Cdk5-mediated oligodendrocyte myelin breakdown and neuroinflammation: Implications for the link between Type 2 Diabetes and Alzheimer's disease

Abstract

Oligodendrocytes, crucial myelinating glia in the central nervous system, play a vital role in maintaining axonal integrity and facilitating efficient nerve impulse conduction. The degradation of myelin in oligodendrocytes has been implicated in Alzheimer's disease (AD) and cognitive dysfunction. Interestingly, individuals with Type 2 Diabetes (T2D) have a significantly higher likelihood of developing cognitive impairment, possibly due to insulin resistance and glucose toxicity within the central nervous system (CNS). However, the precise relationship between these two disorders remains elusive.
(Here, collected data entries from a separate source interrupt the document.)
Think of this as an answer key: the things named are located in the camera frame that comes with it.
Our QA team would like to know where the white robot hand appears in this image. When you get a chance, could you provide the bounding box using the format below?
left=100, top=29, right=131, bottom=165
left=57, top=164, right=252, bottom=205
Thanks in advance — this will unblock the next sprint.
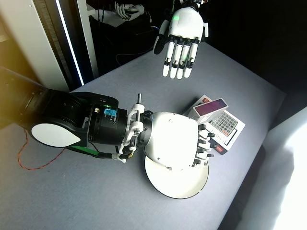
left=153, top=7, right=209, bottom=81
left=143, top=111, right=216, bottom=173

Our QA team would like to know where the maroon card box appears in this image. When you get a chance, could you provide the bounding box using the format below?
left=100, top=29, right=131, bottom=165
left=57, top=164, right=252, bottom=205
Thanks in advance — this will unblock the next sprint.
left=186, top=97, right=229, bottom=125

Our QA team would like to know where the white plate with leaf print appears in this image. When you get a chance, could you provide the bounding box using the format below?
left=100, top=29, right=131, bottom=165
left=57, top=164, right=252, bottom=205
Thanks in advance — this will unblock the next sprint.
left=144, top=153, right=209, bottom=199

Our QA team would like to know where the white calculator box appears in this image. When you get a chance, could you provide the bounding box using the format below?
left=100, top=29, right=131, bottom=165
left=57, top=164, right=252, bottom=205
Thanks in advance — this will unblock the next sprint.
left=182, top=94, right=246, bottom=156

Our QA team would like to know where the spare white robot hand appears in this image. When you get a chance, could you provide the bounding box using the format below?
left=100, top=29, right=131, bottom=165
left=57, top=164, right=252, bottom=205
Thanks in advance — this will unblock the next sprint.
left=114, top=1, right=146, bottom=21

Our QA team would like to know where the grey table cloth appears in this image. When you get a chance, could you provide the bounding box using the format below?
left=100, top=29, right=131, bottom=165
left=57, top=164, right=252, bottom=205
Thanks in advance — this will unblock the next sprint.
left=0, top=42, right=287, bottom=230

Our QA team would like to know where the white light strip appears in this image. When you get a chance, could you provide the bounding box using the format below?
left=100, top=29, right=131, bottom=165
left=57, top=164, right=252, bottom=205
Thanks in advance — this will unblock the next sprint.
left=55, top=0, right=85, bottom=87

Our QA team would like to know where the green cable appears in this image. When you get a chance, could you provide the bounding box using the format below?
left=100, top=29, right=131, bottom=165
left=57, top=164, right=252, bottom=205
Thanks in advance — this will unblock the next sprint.
left=69, top=144, right=114, bottom=159

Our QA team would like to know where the thin red cable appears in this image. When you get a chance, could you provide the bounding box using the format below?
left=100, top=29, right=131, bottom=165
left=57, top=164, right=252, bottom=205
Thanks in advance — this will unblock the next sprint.
left=17, top=129, right=67, bottom=171

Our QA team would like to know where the white cabinet frame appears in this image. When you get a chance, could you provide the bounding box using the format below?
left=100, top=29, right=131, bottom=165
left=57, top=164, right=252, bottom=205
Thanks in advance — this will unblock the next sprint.
left=0, top=0, right=99, bottom=93

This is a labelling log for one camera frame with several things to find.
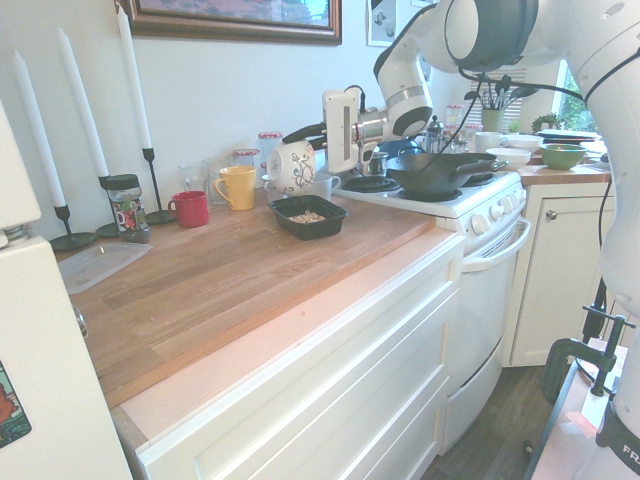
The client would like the green metal clamp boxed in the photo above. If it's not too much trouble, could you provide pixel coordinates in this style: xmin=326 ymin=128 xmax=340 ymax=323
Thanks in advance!
xmin=542 ymin=313 xmax=638 ymax=407

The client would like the blue kettle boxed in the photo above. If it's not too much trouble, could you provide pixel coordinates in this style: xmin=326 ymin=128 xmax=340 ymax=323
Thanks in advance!
xmin=378 ymin=135 xmax=426 ymax=158

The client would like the white bowl with swirl pattern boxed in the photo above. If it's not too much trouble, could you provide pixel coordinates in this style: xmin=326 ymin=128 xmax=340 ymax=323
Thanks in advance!
xmin=265 ymin=139 xmax=318 ymax=197

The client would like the tall jar with checkered lid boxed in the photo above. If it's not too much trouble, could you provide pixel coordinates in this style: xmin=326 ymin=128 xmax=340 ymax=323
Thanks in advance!
xmin=257 ymin=130 xmax=285 ymax=160

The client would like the small green plant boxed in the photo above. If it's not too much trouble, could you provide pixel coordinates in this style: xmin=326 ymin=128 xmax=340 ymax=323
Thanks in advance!
xmin=530 ymin=112 xmax=562 ymax=136

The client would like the white drawer cabinet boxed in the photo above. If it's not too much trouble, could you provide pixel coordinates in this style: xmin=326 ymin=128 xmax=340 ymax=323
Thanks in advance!
xmin=134 ymin=233 xmax=467 ymax=480

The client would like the spice jar with black lid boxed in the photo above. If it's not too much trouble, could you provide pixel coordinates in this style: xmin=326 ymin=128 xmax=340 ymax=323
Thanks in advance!
xmin=105 ymin=173 xmax=151 ymax=244

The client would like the clear glass mug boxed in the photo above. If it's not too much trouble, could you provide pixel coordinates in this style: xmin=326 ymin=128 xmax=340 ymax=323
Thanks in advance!
xmin=201 ymin=157 xmax=227 ymax=207

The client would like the colourful fridge magnet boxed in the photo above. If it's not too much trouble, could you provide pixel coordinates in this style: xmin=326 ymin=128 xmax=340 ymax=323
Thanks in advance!
xmin=0 ymin=359 xmax=33 ymax=449

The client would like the short white taper candle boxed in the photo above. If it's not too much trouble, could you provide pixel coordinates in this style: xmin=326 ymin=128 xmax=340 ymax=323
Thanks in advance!
xmin=13 ymin=49 xmax=68 ymax=209

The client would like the white mug by window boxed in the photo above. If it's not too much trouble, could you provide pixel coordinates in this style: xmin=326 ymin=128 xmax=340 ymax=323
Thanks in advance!
xmin=473 ymin=131 xmax=510 ymax=154

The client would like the medium black candle holder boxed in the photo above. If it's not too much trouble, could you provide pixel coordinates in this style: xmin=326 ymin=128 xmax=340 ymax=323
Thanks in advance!
xmin=95 ymin=174 xmax=122 ymax=239

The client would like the red mug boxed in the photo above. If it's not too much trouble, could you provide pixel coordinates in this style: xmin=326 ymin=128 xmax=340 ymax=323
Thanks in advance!
xmin=167 ymin=190 xmax=210 ymax=229

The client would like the black plastic food container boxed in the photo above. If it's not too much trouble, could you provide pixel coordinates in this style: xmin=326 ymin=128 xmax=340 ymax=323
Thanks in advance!
xmin=268 ymin=194 xmax=350 ymax=242

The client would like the yellow mug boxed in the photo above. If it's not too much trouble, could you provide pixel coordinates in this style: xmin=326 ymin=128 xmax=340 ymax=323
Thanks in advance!
xmin=213 ymin=165 xmax=258 ymax=211

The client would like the steel pot with blue handles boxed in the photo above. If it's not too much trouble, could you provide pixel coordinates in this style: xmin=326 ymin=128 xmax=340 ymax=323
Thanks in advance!
xmin=367 ymin=151 xmax=391 ymax=177

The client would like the white refrigerator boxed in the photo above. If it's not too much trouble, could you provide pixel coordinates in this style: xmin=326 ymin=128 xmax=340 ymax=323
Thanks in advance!
xmin=0 ymin=99 xmax=134 ymax=480

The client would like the white stove with oven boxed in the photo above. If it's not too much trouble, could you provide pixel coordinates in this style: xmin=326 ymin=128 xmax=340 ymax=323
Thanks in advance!
xmin=333 ymin=149 xmax=533 ymax=454

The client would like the pale green utensil holder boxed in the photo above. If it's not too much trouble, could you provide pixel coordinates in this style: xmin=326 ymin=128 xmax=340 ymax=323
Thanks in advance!
xmin=480 ymin=108 xmax=505 ymax=134

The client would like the clear drinking glass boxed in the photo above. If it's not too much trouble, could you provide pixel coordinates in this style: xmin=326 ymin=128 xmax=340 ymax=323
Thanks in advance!
xmin=178 ymin=163 xmax=207 ymax=197

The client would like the short black candle holder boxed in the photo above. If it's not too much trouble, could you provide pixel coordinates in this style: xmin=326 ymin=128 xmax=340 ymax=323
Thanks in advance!
xmin=49 ymin=204 xmax=98 ymax=252

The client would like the green bowl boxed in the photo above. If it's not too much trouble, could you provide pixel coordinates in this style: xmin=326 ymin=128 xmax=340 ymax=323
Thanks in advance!
xmin=539 ymin=143 xmax=589 ymax=171

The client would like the dark wood framed painting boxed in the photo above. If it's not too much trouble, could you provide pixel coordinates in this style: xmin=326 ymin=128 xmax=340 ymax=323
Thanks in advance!
xmin=128 ymin=0 xmax=344 ymax=47

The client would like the black wok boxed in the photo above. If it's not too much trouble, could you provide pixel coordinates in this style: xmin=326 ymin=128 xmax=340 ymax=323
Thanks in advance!
xmin=385 ymin=152 xmax=509 ymax=198

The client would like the medium white taper candle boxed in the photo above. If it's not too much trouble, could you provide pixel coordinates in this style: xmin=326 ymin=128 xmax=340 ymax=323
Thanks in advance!
xmin=56 ymin=27 xmax=110 ymax=178

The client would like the white framed wall picture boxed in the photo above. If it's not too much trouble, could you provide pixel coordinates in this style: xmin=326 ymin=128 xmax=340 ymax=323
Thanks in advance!
xmin=366 ymin=0 xmax=401 ymax=48

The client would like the tall black candle holder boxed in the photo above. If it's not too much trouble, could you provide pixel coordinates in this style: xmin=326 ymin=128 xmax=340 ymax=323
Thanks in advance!
xmin=142 ymin=147 xmax=177 ymax=226

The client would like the clear plastic container lid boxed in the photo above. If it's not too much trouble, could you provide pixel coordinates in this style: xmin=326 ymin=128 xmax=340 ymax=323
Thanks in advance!
xmin=57 ymin=242 xmax=154 ymax=296

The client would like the wooden window blind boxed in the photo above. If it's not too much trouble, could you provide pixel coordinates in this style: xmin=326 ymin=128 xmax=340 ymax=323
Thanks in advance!
xmin=471 ymin=67 xmax=531 ymax=134

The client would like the white serving bowl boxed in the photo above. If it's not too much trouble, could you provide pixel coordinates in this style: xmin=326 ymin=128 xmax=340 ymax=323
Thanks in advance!
xmin=484 ymin=147 xmax=533 ymax=170

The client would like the white cabinet with knob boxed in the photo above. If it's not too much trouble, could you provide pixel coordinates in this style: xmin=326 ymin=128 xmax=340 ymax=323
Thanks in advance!
xmin=508 ymin=180 xmax=617 ymax=369

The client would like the black camera stand pole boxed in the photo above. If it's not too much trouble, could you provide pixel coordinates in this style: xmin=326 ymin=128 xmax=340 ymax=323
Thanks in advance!
xmin=581 ymin=277 xmax=617 ymax=344

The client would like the wide white mug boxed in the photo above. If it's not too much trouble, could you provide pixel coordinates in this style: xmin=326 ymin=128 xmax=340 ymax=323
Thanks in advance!
xmin=311 ymin=173 xmax=343 ymax=202

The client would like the tall white taper candle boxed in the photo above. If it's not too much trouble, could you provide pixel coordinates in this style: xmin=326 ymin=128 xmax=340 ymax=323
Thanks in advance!
xmin=115 ymin=3 xmax=153 ymax=150

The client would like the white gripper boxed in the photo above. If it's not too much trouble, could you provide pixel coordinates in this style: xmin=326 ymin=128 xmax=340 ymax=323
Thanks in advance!
xmin=281 ymin=88 xmax=369 ymax=176

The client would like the glass french press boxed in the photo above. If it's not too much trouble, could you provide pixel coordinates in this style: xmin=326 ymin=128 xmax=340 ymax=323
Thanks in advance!
xmin=424 ymin=115 xmax=447 ymax=154

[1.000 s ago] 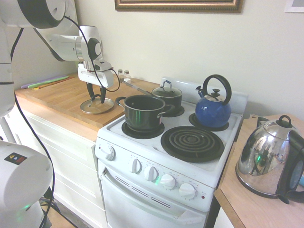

Our study proposes a potential link between T2D and AD, involving Cdk5-mediated breakdown of oligodendrocyte myelin and neuroinflammation. In the context of T2D, glucose toxicity in oligodendrocytes leads to heightened Cdk5 kinase activity and cPLA2 hyperactivation, resulting in chronic inflammation and myelin deterioration. This myelin breakdown in oligodendrocytes is thought to contribute to the development of AD and cognitive dysfunction. Notably, the administration of a Cdk5 inhibitor (TFP5) effectively alleviates neuroinflammation and myelin degradation. Moreover, our findings demonstrate heightened activity of Cdk5, cPLA2, and phospho-cPLA2 levels in the brain of a mouse model with Type 2 Diabetes (T2D). Hence, our findings suggest that targeting Cdk5 could be a promising therapeutic strategy to counteract AD pathogenesis in T2D-related conditions.